**Exercise description**: Reply only with how many lines of the listing below hold the word "asks".

***

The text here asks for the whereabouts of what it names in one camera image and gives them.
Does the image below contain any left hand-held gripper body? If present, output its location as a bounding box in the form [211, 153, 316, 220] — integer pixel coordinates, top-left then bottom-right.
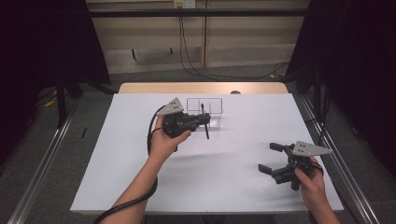
[156, 97, 200, 139]

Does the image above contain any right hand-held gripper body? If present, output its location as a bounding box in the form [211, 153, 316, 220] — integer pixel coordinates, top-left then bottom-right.
[270, 140, 333, 191]

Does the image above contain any black pen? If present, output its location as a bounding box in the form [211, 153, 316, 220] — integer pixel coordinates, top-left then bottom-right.
[200, 103, 210, 140]

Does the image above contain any clear acrylic pen holder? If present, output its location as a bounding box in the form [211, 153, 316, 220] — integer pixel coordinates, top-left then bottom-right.
[186, 97, 225, 130]

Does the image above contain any person's left hand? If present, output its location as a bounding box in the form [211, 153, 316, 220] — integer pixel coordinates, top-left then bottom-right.
[149, 116, 192, 163]

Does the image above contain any person's right hand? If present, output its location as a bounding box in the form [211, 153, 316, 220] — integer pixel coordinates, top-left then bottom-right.
[293, 156, 329, 210]

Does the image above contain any wooden table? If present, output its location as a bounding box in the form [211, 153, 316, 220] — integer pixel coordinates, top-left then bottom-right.
[118, 81, 290, 95]

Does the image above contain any white table cover sheet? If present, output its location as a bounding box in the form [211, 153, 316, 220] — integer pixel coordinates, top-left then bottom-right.
[69, 92, 345, 217]

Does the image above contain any black horizontal bar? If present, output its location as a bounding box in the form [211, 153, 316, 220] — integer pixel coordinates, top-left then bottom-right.
[88, 8, 310, 19]

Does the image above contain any black curtain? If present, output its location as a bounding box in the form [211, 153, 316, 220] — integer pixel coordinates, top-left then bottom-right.
[284, 0, 396, 179]
[0, 0, 112, 167]

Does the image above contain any black metal stand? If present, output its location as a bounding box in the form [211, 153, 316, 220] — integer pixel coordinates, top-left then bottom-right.
[55, 70, 68, 130]

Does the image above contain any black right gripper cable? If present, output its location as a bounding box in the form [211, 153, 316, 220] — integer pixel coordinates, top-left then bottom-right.
[310, 161, 325, 176]

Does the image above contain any black floor cable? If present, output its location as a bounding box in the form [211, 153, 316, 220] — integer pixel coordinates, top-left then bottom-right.
[306, 90, 332, 148]

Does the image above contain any aluminium floor rail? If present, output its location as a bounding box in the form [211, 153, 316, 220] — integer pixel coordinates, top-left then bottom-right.
[7, 98, 79, 224]
[298, 92, 381, 224]

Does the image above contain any black wall cable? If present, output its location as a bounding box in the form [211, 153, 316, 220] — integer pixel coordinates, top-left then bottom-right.
[177, 16, 291, 81]

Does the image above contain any white wall socket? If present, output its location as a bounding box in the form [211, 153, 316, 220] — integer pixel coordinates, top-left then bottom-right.
[173, 0, 197, 9]

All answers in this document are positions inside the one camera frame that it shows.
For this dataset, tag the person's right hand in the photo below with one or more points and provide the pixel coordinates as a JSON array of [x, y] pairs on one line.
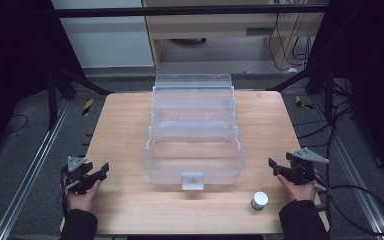
[[299, 191]]

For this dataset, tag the yellow-black striped tape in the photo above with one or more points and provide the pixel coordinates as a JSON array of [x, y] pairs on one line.
[[87, 107], [301, 103]]

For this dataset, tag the person's left hand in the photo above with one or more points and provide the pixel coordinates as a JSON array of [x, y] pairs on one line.
[[83, 200]]

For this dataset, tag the small white-capped jar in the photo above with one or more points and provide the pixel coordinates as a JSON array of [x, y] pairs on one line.
[[259, 200]]

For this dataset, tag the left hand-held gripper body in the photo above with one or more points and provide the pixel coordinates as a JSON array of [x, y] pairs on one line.
[[77, 173]]

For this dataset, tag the black curtain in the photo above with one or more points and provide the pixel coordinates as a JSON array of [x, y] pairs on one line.
[[13, 66], [370, 73]]

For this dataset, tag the clear plastic storage box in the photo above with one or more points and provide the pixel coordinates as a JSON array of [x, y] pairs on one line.
[[193, 146]]

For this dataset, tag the black metal stand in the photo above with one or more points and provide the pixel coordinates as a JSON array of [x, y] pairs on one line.
[[328, 96], [51, 100]]

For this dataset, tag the aluminium floor rail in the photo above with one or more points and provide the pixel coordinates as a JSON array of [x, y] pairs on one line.
[[30, 173], [356, 180]]

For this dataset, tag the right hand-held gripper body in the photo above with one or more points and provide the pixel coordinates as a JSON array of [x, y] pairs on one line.
[[302, 168]]

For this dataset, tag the white cabinet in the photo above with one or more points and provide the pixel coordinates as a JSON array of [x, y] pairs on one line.
[[103, 40]]

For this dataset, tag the black horizontal bar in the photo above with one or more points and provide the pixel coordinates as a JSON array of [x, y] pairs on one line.
[[180, 11]]

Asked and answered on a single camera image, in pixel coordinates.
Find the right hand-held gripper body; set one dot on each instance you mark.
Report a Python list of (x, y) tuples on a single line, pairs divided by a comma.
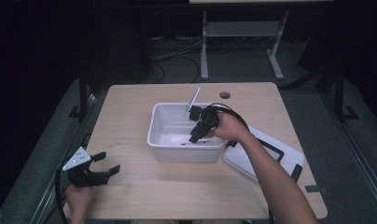
[(208, 119)]

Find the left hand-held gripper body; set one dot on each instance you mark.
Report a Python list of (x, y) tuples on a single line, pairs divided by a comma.
[(80, 175)]

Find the white plastic storage box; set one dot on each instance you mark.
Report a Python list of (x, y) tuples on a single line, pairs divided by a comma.
[(171, 127)]

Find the person's right hand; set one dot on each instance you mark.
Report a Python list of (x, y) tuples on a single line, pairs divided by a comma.
[(230, 126)]

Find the person's left hand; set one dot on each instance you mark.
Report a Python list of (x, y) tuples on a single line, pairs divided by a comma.
[(78, 199)]

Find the black metal stand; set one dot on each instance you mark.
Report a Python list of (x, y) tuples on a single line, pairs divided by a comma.
[(83, 93), (339, 96)]

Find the grey tape strip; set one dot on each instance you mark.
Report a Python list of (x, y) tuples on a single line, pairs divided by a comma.
[(314, 188)]

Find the metal floor rail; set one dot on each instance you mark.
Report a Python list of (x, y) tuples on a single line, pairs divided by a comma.
[(357, 155), (68, 149)]

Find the desk with grey metal frame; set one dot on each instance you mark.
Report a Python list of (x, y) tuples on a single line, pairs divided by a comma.
[(242, 28)]

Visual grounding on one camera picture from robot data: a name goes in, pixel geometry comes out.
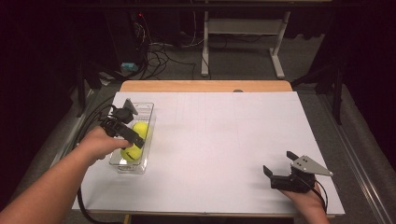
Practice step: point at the black computer case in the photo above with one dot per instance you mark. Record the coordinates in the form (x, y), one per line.
(124, 37)

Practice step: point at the clear plastic container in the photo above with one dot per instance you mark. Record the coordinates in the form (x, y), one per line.
(146, 109)

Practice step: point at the person's left hand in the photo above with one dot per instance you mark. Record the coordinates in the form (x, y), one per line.
(99, 144)

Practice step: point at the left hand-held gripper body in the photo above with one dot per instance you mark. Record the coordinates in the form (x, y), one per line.
(121, 119)

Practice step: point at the person's right hand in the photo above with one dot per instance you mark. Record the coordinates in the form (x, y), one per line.
(305, 202)

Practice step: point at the white metal desk frame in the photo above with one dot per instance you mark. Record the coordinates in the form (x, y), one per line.
(243, 26)

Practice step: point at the yellow tennis ball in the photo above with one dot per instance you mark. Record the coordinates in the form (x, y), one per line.
(141, 128)
(130, 154)

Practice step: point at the black metal stand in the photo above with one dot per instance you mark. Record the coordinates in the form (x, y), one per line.
(336, 93)
(82, 90)

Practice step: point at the small teal object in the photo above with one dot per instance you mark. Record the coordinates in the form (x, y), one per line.
(129, 66)

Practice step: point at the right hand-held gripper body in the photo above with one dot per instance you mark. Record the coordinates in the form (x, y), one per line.
(308, 166)

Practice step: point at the wooden table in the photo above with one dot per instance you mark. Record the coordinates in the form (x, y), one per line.
(205, 86)

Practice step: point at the white table cover board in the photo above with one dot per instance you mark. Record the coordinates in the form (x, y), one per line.
(202, 149)

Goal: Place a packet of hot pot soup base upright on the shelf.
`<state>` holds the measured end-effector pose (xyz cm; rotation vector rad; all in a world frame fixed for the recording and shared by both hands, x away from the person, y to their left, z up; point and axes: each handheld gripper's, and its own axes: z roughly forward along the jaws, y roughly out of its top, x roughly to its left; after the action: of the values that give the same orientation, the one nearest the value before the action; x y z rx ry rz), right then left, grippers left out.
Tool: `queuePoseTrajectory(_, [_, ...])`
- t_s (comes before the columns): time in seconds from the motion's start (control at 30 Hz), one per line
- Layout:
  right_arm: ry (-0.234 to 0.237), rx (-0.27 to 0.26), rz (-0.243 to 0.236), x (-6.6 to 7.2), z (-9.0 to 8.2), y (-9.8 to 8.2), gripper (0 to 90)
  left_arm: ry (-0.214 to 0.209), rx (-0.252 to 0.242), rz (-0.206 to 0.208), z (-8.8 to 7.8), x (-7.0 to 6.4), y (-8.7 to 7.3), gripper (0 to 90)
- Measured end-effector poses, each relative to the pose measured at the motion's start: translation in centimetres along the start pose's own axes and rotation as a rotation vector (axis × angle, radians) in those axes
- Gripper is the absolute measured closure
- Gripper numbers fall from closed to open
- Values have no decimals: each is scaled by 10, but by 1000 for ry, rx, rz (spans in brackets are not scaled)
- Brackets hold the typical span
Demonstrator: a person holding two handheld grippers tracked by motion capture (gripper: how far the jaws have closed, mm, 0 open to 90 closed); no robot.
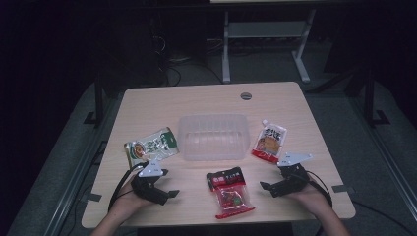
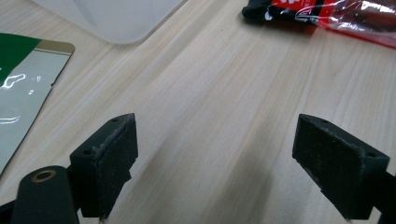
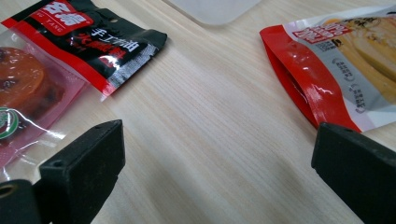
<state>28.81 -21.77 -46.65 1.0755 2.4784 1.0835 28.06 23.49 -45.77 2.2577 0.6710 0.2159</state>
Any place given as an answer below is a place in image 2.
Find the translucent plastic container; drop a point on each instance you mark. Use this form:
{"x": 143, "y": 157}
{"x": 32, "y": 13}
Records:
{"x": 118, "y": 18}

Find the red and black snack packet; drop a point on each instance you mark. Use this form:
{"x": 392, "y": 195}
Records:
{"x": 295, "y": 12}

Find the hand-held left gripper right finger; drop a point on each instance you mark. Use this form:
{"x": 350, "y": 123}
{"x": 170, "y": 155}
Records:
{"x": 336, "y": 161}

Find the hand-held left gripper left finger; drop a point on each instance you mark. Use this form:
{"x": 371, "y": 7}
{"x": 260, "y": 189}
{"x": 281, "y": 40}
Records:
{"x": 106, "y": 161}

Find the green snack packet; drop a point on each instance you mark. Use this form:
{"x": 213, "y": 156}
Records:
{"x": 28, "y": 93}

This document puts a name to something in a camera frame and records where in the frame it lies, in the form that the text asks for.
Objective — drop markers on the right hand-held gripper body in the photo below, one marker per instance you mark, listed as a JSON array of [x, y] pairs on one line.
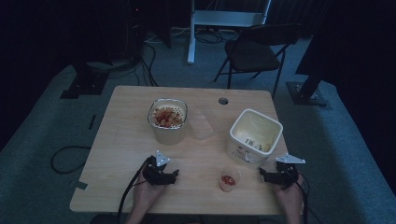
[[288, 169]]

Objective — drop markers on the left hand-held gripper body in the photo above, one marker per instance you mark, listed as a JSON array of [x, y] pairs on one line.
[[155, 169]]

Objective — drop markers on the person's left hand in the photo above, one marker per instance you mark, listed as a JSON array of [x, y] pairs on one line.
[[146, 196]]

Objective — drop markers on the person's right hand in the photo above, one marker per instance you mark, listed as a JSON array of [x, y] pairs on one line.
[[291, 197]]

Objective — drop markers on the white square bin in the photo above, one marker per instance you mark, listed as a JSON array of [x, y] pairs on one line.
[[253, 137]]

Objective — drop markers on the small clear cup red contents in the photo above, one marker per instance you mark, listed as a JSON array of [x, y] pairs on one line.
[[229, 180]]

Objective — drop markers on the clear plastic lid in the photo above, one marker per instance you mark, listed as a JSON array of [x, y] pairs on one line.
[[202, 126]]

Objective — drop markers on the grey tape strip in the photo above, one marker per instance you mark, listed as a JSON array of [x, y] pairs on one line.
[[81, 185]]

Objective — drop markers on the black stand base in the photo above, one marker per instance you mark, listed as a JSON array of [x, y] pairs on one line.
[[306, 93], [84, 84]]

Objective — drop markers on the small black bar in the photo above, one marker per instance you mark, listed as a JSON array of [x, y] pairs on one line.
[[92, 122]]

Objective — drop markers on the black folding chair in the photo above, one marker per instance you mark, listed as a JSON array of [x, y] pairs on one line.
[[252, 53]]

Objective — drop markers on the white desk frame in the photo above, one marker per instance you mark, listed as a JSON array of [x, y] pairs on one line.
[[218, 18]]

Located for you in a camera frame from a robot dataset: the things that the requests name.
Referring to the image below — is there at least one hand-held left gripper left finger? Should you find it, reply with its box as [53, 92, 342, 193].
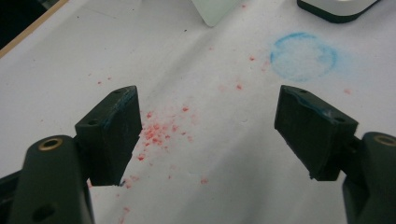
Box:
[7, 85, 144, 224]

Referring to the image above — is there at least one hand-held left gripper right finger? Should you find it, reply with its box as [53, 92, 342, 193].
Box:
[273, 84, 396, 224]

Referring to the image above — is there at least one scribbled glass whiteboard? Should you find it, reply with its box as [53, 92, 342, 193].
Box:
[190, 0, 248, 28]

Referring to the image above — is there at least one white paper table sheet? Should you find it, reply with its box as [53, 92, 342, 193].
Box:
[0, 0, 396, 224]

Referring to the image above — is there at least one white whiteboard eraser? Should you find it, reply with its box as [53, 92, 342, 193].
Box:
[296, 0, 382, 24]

***

**Reply**: 2